▸ PROBLEM TO SOLVE:
Scan the listing for the word "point" and report every line that contains it.

▸ RAW DATA:
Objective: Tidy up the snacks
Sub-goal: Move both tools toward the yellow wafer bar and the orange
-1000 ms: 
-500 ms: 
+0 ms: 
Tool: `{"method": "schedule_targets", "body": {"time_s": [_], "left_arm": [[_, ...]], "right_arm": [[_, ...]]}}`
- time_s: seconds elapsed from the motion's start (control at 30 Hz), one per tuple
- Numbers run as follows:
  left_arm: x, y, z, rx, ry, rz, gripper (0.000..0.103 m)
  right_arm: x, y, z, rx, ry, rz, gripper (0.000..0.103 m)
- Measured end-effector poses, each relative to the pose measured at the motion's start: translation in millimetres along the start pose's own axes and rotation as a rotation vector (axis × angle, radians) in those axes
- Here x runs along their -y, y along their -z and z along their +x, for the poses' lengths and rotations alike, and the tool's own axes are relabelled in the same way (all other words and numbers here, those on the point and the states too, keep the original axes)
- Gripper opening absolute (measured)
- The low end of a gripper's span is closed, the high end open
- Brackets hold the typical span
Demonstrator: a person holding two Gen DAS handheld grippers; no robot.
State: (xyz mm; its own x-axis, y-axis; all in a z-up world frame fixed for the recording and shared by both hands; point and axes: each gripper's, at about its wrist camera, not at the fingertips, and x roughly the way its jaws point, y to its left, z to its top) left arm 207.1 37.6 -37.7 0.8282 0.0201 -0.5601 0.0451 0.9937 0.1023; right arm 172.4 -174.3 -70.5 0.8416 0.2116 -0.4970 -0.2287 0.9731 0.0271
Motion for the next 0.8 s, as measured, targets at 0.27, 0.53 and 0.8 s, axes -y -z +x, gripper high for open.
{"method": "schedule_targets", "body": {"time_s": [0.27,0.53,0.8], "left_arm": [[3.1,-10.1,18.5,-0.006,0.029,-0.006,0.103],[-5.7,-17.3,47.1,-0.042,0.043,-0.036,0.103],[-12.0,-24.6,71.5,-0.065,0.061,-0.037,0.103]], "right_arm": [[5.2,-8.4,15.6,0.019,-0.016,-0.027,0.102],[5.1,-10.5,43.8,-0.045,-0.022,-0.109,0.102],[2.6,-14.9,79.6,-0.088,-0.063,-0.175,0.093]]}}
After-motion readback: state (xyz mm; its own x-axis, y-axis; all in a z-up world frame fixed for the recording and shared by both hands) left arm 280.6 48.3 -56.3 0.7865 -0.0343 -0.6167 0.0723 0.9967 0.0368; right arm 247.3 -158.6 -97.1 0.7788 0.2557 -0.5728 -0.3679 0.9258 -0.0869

▸ YOUR RESPONSE:
- Here x runs along their -y, y along their -z and z along their +x, for the poses' lengths and rotations alike, and the tool's own axes are relabelled in the same way (all other words and numbers here, those on the point and the states too, keep the original axes)
State: (xyz mm; its own x-axis, y-axis; all in a z-up world frame fixed for the recording and shared by both hands; point and axes: each gripper's, at about its wrist camera, not at the fingertips, and x roughly the way its jaws point, y to its left, z to its top) left arm 207.1 37.6 -37.7 0.8282 0.0201 -0.5601 0.0451 0.9937 0.1023; right arm 172.4 -174.3 -70.5 0.8416 0.2116 -0.4970 -0.2287 0.9731 0.0271

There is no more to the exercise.